Diapering a baby is costly. Some estimates put diapering a child for two years at well over$1,500.

Even purchasing an expensive set of pocket diapers would probably run you about $450. Which is a savings to be sure, but still out of the question for many parents. (*NOTE: on the other hand, you COULD get a set of covers and flat cloth diapers for about $60-80, so not all diapering systems need to be costly!).

Unfortunately, the cost of diapers is what causes some low income families to leave a baby in a disposable longer than is healthy, or even in the worst cases, to dry out and reuse the same disposable diaper! (Reports of this kind are what prompted the Flats Challenge!).

Many families are not aware there are resources to get free diapers! Whether you use disposables or cloth, you can find the help you need.

If you’re at a loss for how to diaper your baby on your income, check out diaper banks. Diaper banks are not-for-profit organizations providing diaper subsidies. In fact, the largest one, The Diaper Bank, is in my home state. They distribute over 2 million diapers a year to needy families; and they accept all comers.

Madeline, director of The Diaper Bank in North Haven, Conn., gave me a tour a few weeks ago. I was impressed by the scale of their operations. They distribute to over 66 agencies throughout the state, and give out some 200,000 diapers per month.
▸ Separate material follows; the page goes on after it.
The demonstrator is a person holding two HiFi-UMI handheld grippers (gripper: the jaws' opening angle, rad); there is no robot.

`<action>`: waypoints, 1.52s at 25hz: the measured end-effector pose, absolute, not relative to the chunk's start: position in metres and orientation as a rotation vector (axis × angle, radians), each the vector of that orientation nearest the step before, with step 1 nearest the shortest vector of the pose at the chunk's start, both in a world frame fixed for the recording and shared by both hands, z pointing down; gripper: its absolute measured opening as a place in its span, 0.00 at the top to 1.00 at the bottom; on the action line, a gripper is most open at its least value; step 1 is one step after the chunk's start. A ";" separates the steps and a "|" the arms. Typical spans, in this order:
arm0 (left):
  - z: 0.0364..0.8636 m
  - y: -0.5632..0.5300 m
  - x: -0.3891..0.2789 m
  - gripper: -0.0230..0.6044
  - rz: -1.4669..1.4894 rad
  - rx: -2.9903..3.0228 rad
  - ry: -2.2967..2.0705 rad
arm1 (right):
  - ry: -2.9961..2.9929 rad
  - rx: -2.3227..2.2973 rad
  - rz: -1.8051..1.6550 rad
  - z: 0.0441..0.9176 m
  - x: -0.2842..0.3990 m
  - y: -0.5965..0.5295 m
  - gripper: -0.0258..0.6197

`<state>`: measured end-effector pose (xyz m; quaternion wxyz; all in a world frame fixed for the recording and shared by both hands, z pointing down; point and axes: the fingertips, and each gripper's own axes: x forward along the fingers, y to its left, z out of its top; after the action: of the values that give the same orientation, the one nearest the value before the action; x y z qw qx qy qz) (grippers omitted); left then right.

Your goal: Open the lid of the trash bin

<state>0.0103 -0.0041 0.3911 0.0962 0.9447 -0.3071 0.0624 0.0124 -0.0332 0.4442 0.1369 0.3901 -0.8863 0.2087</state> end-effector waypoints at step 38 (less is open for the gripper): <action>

The Diaper Bank provides families a “sleeve” of diapers monthly (about 1/4 of of a baby’s monthly diapering needs).

Of course, that still leaves a lot to be covered. Ahem, yes, pun intended. I inquired why The Diaper Bank doesn’t promote cloth diapering. Their answer was that besides the fact that their current operations keeps the staff busy, families they reach out to have not shown interest in using cloth. Many do not have laundry facilities to care for cloth. However, The Diaper Bank does have a few donated cloth diapers, so if you’re in the area and think using cloth diapers could help you in a time of financial need, give them a call! Their staff was super friendly, and just want to help others!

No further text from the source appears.